While Sharma believes OpenStack is the right vehicle, it still has a way to go. He shows a couple of slides that demonstrate that users expect a certain level of functionality, but OpenStack is (today) only prepared to deliver a subset of that functionality. This gap provides a number of opportunities, not only for Intel but also for other vendors. This is especially true in areas like auditing and security incident event management (SIEM). (RSA, are you listening?)

At the heart of enabling trusted compute pools is the scheduler, and that’s where Intel started.
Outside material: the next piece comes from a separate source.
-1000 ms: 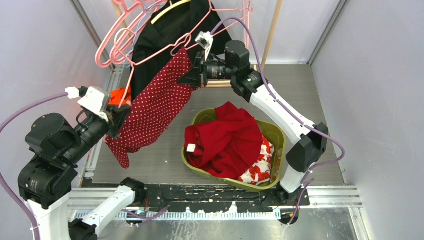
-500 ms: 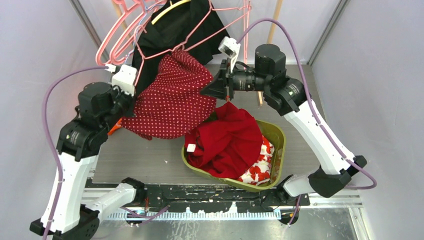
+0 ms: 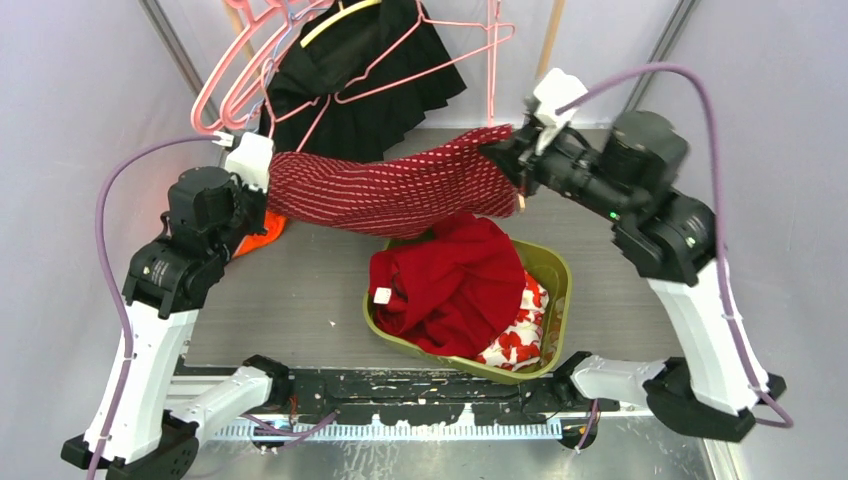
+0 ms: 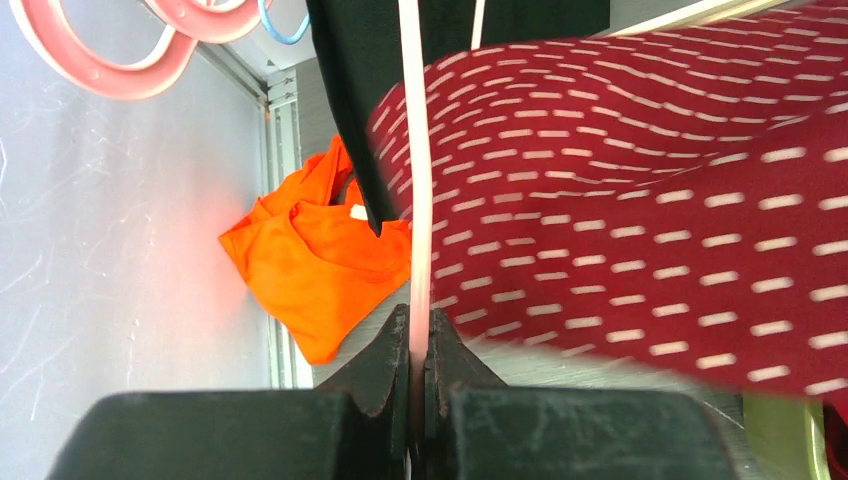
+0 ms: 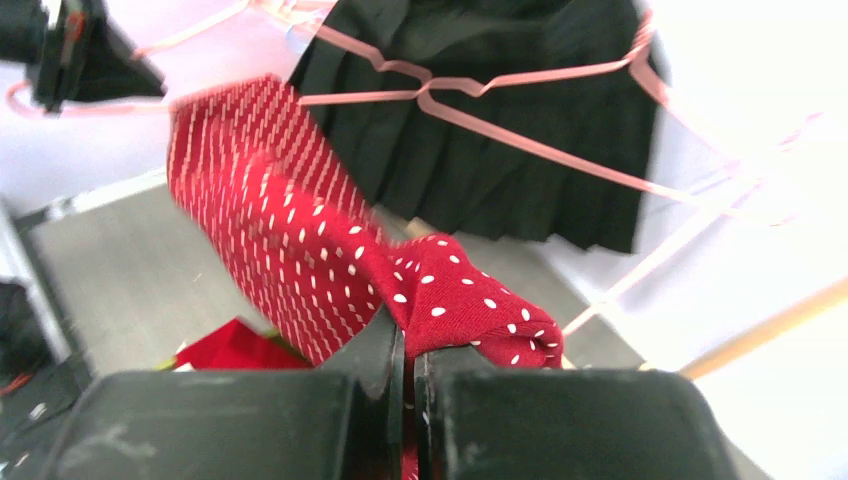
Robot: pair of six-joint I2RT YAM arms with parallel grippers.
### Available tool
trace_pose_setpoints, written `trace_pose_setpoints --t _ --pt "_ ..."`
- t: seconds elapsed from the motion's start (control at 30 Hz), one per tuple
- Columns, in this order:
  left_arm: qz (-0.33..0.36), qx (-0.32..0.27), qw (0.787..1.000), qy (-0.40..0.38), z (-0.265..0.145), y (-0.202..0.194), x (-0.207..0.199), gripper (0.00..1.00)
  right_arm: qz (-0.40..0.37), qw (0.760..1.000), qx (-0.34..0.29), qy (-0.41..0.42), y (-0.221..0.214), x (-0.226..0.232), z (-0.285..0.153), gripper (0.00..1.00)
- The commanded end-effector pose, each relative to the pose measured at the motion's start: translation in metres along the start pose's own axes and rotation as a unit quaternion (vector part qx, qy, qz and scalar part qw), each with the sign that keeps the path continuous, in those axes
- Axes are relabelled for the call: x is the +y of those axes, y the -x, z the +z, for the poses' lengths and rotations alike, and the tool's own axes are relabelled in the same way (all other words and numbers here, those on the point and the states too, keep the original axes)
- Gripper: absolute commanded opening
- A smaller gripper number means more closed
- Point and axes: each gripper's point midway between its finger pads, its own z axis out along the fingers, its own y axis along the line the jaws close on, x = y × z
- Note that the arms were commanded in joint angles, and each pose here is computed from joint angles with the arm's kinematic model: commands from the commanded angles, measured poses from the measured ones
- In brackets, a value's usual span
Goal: Remove the skirt from the hanger
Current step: Remove the skirt from the hanger, then place the skirt in the bin.
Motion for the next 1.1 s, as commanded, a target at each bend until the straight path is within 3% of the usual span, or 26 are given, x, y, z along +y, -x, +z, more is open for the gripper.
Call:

The scheduler needs to be able to make intelligent decisions about where a VM should be provisioned, so that it can provision workloads on the basis of platform characteristics (is this a trusted host or an untrusted host, in this particular instance). While the initial changes to the scheduler are focused on trusted compute pools, there are additional directions to take the scheduler (power consumption, workload characteristics, and performance, for example). In order to be able to determine the trust status of a host, OpenStack needs an attestation service. This allows the scheduler to determine if a host is trusted/untrusted, and therefore be able to make intelligent scheduling decisions based on trust and security policy.

So how does this open attestation service that Intel has created work? It uses something called the Trousers stack (I’m not familiar with this one) and a host agent to determine trusted/untrusted status. The attestation server uses HTTPS to communicate with the host agent’s API, and provides an API by which OpenStack can communicate with the attestation server (in order to check status). Sharma indicates that a white paper is under development that will provide more details on exactly how this is implemented. The OpenAttestation code is available on Github. The other components required to make this work will either be delivered in Folsom (where changes in the scheduler are available) or already in the Linux kernel (like the tboot functionality/support).

At this point Sharma wraps up the session.